Gastrooesophageal reflux (GER) is a common problem in mechanically ventilated patients and contributes to the development of oesophageal mucosal injury and even erosive oesophagitis. The relationship between percutaneous endoscopic gastrostomy (PEG) and subsequent development of GER is complex and not well understood.
A research article be published on 21 November in the World Journal of Gastroenterology addresses this question. The research team from Greece explored the factors that interfere with failure of PEG to reduce GER in critically ill, mechanically ventilated patients.
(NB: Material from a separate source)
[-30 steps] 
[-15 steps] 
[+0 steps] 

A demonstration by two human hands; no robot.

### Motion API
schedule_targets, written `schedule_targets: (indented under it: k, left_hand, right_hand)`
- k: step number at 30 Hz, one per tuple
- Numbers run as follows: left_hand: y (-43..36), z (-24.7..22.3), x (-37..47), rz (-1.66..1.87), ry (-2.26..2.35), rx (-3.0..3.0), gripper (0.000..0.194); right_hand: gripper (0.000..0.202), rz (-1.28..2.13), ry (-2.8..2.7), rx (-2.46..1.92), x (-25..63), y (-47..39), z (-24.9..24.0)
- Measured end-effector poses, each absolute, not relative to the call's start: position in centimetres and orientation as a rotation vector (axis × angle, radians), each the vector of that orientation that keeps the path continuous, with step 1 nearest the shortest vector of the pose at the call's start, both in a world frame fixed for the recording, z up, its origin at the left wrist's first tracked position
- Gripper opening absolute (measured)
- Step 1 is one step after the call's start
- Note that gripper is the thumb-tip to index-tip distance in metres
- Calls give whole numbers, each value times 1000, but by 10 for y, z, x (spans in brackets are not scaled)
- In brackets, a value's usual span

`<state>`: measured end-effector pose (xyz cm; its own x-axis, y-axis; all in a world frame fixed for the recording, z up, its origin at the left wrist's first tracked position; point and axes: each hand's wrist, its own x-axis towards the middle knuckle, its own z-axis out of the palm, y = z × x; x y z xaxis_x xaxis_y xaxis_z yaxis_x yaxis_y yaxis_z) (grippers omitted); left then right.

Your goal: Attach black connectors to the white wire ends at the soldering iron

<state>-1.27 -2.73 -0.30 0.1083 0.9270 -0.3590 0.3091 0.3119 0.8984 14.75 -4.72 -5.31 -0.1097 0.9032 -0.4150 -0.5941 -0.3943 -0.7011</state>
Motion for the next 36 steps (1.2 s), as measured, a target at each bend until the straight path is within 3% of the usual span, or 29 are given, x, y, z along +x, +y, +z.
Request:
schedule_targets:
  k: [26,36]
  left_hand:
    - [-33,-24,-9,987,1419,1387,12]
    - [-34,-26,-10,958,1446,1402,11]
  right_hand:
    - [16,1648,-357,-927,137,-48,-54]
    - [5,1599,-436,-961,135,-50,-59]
A cohort of 29 consecutive mechanically ventilated patients undergoing PEG was prospectively evaluated. The patients were divided into 2 groups based on whether GER decreased to less than 4% (responders, RESP group) or remained unchanged or worsened (non-responders, N-RESP group) after PEG placement. Reflux oesophagitis and the gastrooesophageal flap valve (GEFV) grading differed significantly between the two groups.
The researchers drew a conclusion that gastrooesophageal reflux is not a contraindication for PEG tube placement. By identifying the factors that predict failure of PEG to decrease GER, their study may represent a reference in deciding which patients are likely to benefit from PEG tube placement and thus protect them from the development of oesophagitis and even ventilator-associated pneumonia.